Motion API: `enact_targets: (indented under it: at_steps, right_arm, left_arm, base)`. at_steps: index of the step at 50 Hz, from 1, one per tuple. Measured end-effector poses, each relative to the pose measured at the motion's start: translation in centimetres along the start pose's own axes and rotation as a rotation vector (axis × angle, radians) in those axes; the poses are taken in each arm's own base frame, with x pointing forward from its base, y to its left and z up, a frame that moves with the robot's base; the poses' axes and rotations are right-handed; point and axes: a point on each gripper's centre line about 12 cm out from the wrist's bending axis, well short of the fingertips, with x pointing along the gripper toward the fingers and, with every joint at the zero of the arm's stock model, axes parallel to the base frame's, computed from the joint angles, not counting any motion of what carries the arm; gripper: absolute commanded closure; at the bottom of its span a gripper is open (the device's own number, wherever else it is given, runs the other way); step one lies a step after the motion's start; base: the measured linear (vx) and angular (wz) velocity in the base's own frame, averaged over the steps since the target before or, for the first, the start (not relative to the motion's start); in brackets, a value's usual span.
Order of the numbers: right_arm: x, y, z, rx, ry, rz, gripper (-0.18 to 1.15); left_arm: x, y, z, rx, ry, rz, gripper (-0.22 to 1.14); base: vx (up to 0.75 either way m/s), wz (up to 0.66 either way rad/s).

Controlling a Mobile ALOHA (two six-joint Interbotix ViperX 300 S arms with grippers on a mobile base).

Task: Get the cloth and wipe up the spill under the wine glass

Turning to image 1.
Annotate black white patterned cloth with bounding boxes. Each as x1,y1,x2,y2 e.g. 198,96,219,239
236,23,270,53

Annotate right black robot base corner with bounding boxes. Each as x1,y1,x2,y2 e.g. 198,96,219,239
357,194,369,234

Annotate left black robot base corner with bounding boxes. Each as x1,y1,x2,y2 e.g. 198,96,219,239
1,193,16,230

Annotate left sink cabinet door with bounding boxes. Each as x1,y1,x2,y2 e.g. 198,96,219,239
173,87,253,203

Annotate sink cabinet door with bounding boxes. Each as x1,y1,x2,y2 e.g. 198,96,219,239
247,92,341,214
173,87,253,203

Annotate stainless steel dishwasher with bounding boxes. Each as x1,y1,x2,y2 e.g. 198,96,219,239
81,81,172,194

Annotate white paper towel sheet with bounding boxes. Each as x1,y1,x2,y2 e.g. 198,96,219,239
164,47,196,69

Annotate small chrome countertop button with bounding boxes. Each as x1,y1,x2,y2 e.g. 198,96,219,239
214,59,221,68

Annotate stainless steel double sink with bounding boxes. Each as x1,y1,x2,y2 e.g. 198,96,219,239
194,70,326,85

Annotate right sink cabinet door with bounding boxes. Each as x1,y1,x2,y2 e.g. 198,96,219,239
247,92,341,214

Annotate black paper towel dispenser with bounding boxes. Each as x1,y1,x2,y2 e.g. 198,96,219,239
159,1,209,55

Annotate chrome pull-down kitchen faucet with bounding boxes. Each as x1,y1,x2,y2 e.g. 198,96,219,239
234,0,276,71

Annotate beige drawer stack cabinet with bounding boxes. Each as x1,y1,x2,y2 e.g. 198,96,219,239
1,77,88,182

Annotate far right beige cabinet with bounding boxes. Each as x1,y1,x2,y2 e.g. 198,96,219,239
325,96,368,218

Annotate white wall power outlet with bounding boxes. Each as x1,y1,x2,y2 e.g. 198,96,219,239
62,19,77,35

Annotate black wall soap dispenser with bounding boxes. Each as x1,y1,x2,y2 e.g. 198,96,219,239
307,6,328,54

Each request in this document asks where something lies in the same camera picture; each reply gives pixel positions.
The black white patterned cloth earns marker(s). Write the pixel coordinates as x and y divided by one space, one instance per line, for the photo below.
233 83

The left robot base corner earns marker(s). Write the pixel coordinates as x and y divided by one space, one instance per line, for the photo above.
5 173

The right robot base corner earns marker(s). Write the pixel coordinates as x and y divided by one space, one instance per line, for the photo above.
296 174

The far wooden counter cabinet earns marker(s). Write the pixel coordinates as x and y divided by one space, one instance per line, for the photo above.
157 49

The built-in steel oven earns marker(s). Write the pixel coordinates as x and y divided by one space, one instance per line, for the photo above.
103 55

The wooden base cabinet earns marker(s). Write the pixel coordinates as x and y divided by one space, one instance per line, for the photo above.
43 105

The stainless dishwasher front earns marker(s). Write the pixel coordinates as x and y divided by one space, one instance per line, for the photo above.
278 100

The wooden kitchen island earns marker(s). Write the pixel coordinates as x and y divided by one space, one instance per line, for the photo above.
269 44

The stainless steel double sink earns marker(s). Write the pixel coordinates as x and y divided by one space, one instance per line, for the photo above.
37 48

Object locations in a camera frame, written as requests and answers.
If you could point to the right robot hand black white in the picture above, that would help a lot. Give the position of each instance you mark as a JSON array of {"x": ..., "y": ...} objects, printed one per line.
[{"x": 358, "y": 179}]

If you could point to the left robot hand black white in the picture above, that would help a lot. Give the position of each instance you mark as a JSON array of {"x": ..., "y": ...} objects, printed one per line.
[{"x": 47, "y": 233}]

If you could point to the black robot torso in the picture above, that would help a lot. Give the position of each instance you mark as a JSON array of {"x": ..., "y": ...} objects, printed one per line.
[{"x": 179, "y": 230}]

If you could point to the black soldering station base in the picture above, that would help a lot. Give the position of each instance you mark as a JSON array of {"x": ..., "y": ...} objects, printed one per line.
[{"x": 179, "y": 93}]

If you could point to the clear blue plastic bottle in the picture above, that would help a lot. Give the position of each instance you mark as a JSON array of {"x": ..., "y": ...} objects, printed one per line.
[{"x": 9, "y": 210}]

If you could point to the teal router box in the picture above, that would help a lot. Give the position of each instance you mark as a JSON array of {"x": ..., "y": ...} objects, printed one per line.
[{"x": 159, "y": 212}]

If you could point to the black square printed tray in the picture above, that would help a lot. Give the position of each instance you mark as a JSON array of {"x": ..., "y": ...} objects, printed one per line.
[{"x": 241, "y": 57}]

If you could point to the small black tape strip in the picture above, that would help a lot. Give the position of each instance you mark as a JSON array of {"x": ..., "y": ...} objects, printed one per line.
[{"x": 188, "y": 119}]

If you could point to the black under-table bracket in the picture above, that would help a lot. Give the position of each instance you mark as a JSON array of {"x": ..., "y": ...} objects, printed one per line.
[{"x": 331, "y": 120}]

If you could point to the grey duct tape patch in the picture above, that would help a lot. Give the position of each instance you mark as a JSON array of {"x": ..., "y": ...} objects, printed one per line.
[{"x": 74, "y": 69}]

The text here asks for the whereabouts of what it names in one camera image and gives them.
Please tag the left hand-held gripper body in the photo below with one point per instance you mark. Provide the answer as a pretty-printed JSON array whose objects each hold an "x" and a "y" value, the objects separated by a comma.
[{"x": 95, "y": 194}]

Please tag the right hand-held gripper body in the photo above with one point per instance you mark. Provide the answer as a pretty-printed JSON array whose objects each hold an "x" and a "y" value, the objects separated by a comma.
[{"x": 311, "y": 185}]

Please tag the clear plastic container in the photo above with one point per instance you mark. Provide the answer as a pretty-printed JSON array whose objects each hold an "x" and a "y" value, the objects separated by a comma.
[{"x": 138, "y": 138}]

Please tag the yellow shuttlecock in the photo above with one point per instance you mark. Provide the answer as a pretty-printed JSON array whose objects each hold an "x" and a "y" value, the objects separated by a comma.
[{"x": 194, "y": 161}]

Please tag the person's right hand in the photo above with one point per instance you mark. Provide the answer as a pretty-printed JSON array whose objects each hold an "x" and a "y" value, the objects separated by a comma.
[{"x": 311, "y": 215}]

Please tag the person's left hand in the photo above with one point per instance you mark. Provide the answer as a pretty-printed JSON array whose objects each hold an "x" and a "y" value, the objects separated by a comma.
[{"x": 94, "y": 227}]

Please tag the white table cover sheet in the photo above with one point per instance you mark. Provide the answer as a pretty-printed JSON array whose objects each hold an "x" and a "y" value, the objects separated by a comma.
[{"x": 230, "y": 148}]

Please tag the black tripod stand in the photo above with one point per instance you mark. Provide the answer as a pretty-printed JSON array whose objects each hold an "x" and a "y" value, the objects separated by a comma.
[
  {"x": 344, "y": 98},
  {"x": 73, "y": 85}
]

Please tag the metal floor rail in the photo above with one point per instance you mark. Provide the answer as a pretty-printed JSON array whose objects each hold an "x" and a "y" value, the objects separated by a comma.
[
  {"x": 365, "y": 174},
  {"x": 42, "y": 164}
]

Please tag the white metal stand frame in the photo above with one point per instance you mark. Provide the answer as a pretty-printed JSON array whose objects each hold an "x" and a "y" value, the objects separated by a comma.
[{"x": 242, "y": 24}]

--------------------

## Task objective:
For the listing shown above, count the lines that contain the word "gives" and supply only the result.

## Finished task:
2